As can be seen in the following image, two workflows have been created. One to build the AMI and deploy with it a new EC2 instance which has two services (Grafana and Prometheus) provisioned when the instance is started. The second workflow is used to remove all the AWS infrastructure created with the first workflow, both the AMI, its snapshot, the EC2 instance and the network and port configuration used.
Both workflows have a workflow dispatch event trigger. This is triggered on the branch you want to execute. It is possible to modify the workflows so that they are triggered when you push to master, but in this case it is preferable that this step is done manually so as not to raise different infrastructures at the same time and lose control of their state.

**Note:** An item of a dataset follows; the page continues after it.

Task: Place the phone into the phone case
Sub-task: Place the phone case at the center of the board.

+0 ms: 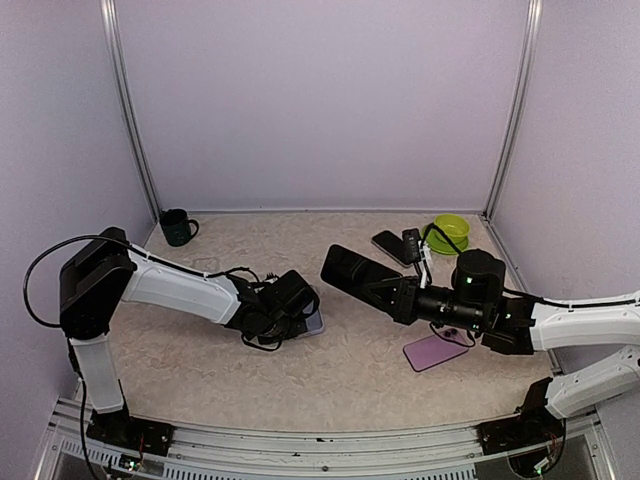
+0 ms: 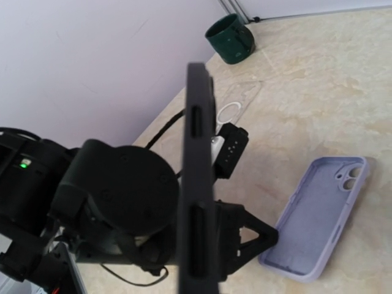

Once it is clear how this infrastructure would be deployed or removed from workflows, it must be clear whether these workflows need to receive any environment variables or secrets. In this case the following should be taken into account:
-
Environment variables: In order to execute the files related to Packer and Terraform and other scripts, environment variables have been created in the workflows to indicate where these files are located. Here is an example:
jobs: packer_terraform: name: 'packer_terraform' runs-on: ubuntu-latest env: TF_WORKING_DIR: './scripts' TF_TERRAFORM_DIR: './terraform-deploy' TF_TERRAFORM_BUCKET_DIR: './terraform-bucket'
-
Secrets: In order to access AWS, the workflows need to have access to the AWS_ACCESS_KEY_ID and AWS_SECRET_ACCESS_KEY. These are stored in Github secrets and are used in the workflows as follows:
env: AWS_ACCESS_KEY_ID: ${{ secrets.AWS_ACCESS_KEY_ID }} AWS_SECRET_ACCESS_KEY: ${{ secrets.AWS_SECRET_ACCESS_KEY }} ARGS: "-av"
Now it can be deployed thanks to all the tools used! GO FORWARD!
Try not to deploy different infrastructures before removing the previous one, the terraform state might forget to remove certain resources that can cost you extra on AWS.